Yes exactly. This is a classic "no cats and dogs don't actually rain from the sky" article.

Nobody who knows literally anything about signal processing thought the ear was doing a Fourier transform. Is it doing something like a STFT? Obviously yes and this article doesn't go against that.

You’ll also need to have existed and started listening before the beginning of time, forever and ever. Amen.

Not really, just as we can create spectrograms [1] for a real time audio feed without having to wait for the end of the recording by binning the signal into timewise chunks.

[1] https://en.wikipedia.org/wiki/Spectrogram

You are expecting too much, we still have no technology to do that, unless it’s about clarity of advertisement jingles /s

Shave and a haircut is the only option in my knocking decision tree.

It would look like a Fourier transform ;)

Zooming in to cartoonish levels might drive the point home a bit. Suppose you have sound waves

  |---------|---------|---------|

What is the frequency exactly 1/3 the way between the first two wave peaks? It's a nonsensical question. The frequency relates to the time delta between peaks, and looking locally at a sufficiently small region of time gives no information about that phenomenon.

Let's zoom out a bit. What's the frequency over a longer period of time, capturing a few peaks?

Well...if you know there is only one frequency then you can do some math to figure it out, but as soon as you might be describing a mix of frequencies you suddenly, again, potentially don't have enough information.

That lack of information manifests in a few ways. The exact math (Shannon's theorems?) suggests some things, but the language involved mismatches with human perception sufficiently that people get burned trying to apply it too directly. E.g., a bass beat with a bit of clock skew is very different from a bass beat as far as a careless decomposition is concerned, but it's likely not observable by a human listener.

Not being localized in time means* you look at longer horizons, considering more and more of those interactions. Instead of the beat of a 4/4 song meaning that the frequency changes at discrete intervals, it means that there's a larger, over-arching pattern capturing "the frequency distribution" of the entire song.
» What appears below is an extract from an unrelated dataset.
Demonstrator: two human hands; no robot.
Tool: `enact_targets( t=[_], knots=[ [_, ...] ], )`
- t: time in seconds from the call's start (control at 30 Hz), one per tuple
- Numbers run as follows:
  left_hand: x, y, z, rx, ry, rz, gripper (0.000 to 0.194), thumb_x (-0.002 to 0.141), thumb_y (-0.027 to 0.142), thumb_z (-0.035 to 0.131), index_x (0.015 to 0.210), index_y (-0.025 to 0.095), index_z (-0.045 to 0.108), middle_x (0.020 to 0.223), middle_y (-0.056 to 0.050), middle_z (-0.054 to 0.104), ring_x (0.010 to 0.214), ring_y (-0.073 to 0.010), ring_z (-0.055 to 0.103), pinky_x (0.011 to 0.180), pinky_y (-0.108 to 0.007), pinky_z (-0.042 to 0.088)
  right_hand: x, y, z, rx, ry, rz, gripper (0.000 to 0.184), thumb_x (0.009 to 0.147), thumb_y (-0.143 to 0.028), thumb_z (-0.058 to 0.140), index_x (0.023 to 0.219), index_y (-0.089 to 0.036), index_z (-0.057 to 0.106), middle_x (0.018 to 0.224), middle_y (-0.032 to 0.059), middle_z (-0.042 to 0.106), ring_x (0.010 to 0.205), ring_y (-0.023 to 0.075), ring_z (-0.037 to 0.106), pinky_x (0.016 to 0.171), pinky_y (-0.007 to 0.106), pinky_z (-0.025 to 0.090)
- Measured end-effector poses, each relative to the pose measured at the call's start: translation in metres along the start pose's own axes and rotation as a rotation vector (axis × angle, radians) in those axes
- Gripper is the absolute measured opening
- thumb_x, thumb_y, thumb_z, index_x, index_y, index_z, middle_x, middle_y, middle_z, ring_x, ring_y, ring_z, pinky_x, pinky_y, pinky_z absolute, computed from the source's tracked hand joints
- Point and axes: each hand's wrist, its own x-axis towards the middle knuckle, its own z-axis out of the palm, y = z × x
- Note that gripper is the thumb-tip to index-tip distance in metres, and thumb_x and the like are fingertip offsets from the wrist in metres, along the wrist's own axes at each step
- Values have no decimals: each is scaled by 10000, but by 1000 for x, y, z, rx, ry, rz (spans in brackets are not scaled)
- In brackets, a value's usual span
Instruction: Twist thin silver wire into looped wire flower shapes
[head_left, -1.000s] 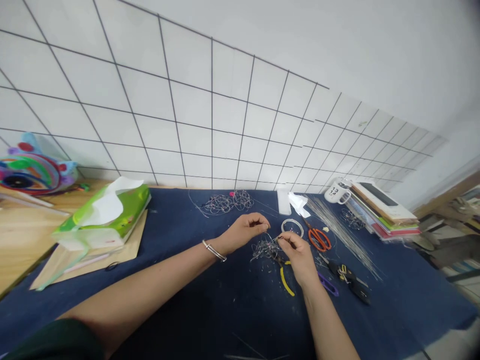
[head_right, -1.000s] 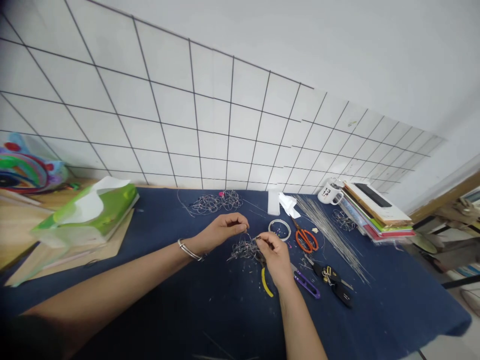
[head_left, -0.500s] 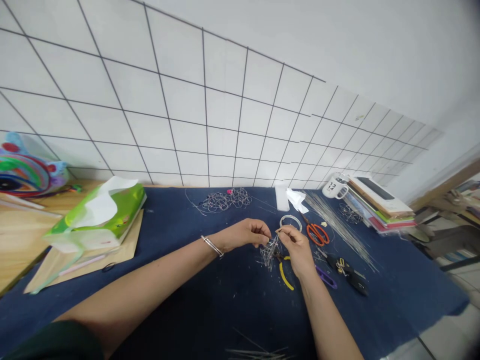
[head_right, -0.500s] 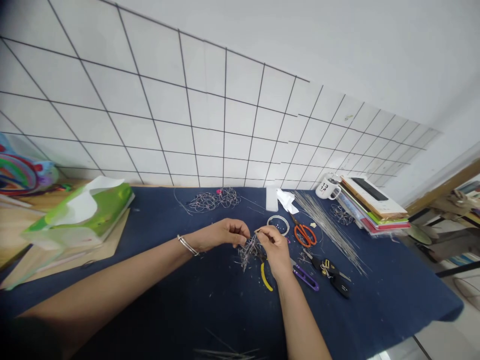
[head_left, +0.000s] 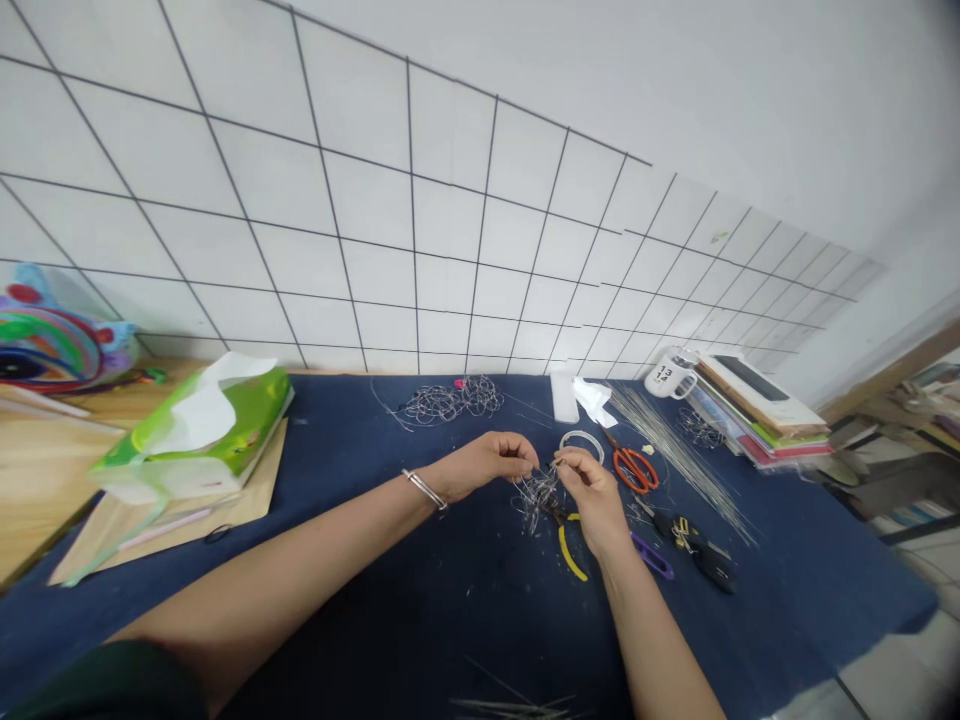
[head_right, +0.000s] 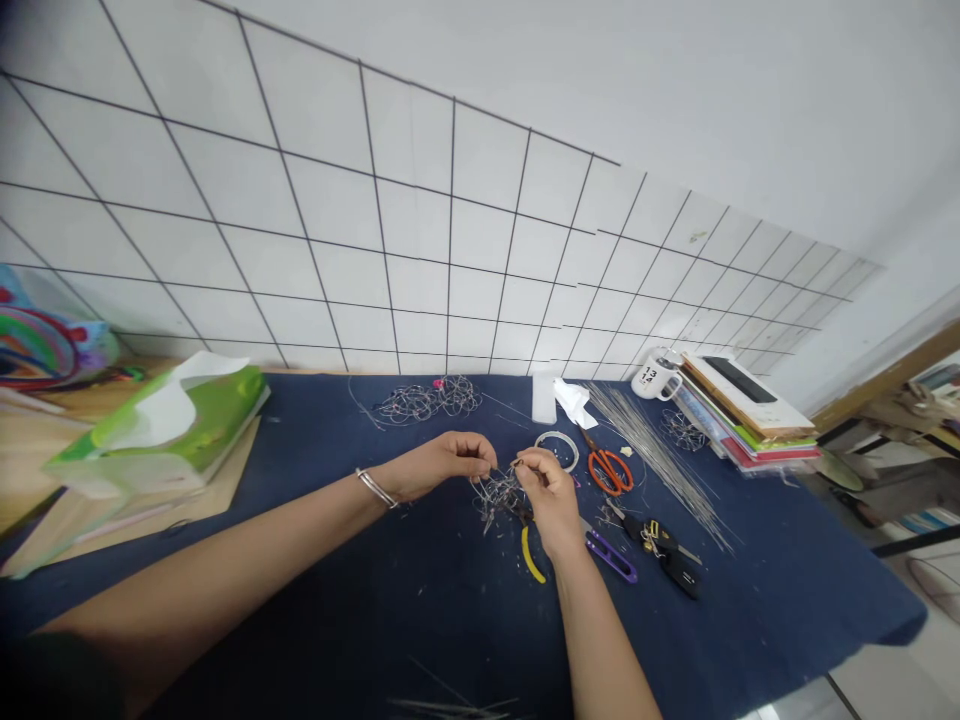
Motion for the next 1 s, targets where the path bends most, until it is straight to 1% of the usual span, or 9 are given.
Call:
enact_targets(
  t=[0.13,0.27,0.4,0.47,0.5,0.6,0.7,0.83,1.0],
  knots=[
    [1,-4,1,-72,40,-8,136,754,234,582,840,129,595,708,-10,584,658,-98,536,679,-244,428,0,0,1,0,16,17,201,786,-354,542,827,-179,633,954,51,607,927,185,532,857,321,378],
    [2,-10,0,-130,61,-70,180,749,266,601,868,131,583,708,-30,611,671,-118,581,679,-259,450,-1,2,3,-24,45,40,230,778,-369,553,887,-177,618,916,52,605,876,188,541,812,325,407],
    [4,-12,-2,-190,143,-98,196,744,287,613,860,134,574,700,-35,616,644,-111,588,636,-242,461,-1,2,0,-112,179,37,265,780,-373,546,961,-184,593,932,62,593,845,188,539,764,321,421],
    [5,-13,-3,-222,186,-91,200,738,291,620,853,135,570,696,-32,615,635,-107,588,622,-235,464,-2,-2,-2,-180,226,11,258,787,-372,536,950,-180,591,917,65,591,822,186,535,751,318,419],
    [5,-13,-4,-237,207,-86,200,735,291,624,848,136,569,696,-31,614,634,-107,589,617,-234,466,-3,-5,-3,-214,227,-7,244,791,-372,528,923,-177,595,889,62,591,800,183,532,740,315,418],
    [7,-14,-5,-274,273,-72,205,724,297,636,832,138,563,698,-27,609,639,-107,591,608,-229,471,-7,-13,0,-294,154,-58,216,813,-366,492,814,-179,599,772,41,578,721,167,513,690,294,415],
    [6,-14,-4,-295,300,-58,209,724,304,640,823,140,557,702,-24,601,657,-111,595,598,-219,469,-11,-15,9,-373,72,-86,189,793,-366,520,796,-191,592,743,28,574,692,159,511,672,281,413],
    [5,-14,-2,-317,291,-49,205,725,295,641,823,139,550,694,-18,588,663,-115,599,575,-207,462,-16,-8,21,-423,24,-17,236,722,-359,603,894,-203,560,700,1,573,615,145,517,621,269,420],
    [6,-12,-4,-321,303,-61,232,714,309,652,821,131,548,695,-21,581,635,-108,593,550,-198,450,-14,-4,20,-311,-18,45,214,730,-279,570,924,-192,546,648,-15,573,564,126,517,578,248,415]
  ],
)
*Truly time-nonlocalized sound is of course impossible, so I'm giving some reasonable interpretation.

The 50-cycle hum of the transformer outside your house. Tinnitus. The ≈15kHz horizontal scanning frequency whine of a CRT TV you used to be able to hear when you were a kid.

Of course, none of these are completely nonlocalized in time. Sooner or later there will be a blackout and the transformer will go silent. But it's a lot less localized than the chirp of a bird.

Means that it is a broad spectrum signal.

Imagine the dissonant sound of hitting a trashcan.

Now imagine the sound of pressing down all 88 keys on a piano simultaneously.

Do they sound similar in your head?

The localization is located at where the phase of all frequency components are aligned coherently construct into a pulse, while further down in time their phases are misaligned and cancel each other out.

A continuous sinusoidal sound, I guess?

Not sure about that; I'd guess that vibration-sensing organs first evolved to sense disturbances (in water, on seafloor, later on dry ground and in air) caused by movement, whether of a predator, prey, or a potential mate. Intentional vocalizations for signalling purposes then evolved to utilize the existing modality.

Ears arose long before speech did. They evolved in response to changes in the environment, e.g., the existence of speech.

Are you saying your parent post was an AI summary? There is original speculation at the end and it didn’t come off that way to me.

It's not height, but vocal cord length and thickness. Longer vocal cords (induced by testosterone during puberty) vibrate more slowly, with a lower frequency/pitch.